▸ **REQUIRED ACTION**: Please give again, word for word, the lines that lie between the start of the listing below and the line with "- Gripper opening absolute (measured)", both included.

◆ ◆ ◆ ◆ ◆ ◆ ◆

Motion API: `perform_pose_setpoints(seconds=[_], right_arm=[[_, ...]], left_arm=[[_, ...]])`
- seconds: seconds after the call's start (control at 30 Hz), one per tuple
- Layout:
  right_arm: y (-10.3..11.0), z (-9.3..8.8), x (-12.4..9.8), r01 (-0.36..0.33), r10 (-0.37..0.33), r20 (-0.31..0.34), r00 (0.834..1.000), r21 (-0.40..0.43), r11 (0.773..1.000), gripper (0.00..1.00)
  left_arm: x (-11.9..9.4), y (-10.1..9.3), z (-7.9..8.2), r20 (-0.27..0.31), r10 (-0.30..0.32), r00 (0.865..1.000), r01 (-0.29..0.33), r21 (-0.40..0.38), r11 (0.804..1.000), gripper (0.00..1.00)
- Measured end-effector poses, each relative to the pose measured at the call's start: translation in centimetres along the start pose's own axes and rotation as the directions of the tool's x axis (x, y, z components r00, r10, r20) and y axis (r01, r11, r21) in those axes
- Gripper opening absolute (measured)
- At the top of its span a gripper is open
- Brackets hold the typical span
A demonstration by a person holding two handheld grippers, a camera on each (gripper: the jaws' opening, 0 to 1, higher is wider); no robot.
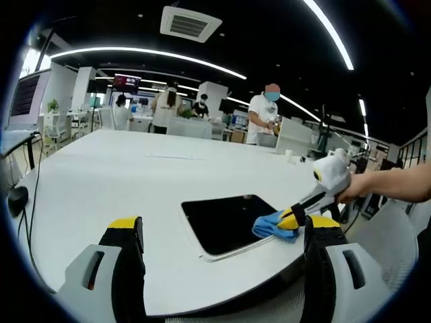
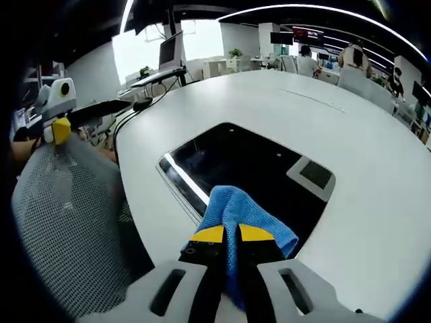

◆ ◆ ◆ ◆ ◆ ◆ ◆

▸ **OUTPUT FOR THIS TASK**:
Motion API: `perform_pose_setpoints(seconds=[_], right_arm=[[_, ...]], left_arm=[[_, ...]])`
- seconds: seconds after the call's start (control at 30 Hz), one per tuple
- Layout:
  right_arm: y (-10.3..11.0), z (-9.3..8.8), x (-12.4..9.8), r01 (-0.36..0.33), r10 (-0.37..0.33), r20 (-0.31..0.34), r00 (0.834..1.000), r21 (-0.40..0.43), r11 (0.773..1.000), gripper (0.00..1.00)
  left_arm: x (-11.9..9.4), y (-10.1..9.3), z (-7.9..8.2), r20 (-0.27..0.31), r10 (-0.30..0.32), r00 (0.865..1.000), r01 (-0.29..0.33), r21 (-0.40..0.38), r11 (0.804..1.000), gripper (0.00..1.00)
- Measured end-effector poses, each relative to the pose measured at the call's start: translation in centimetres along the start pose's own axes and rotation as the directions of the tool's x axis (x, y, z components r00, r10, r20) and y axis (r01, r11, r21) in those axes
- Gripper opening absolute (measured)

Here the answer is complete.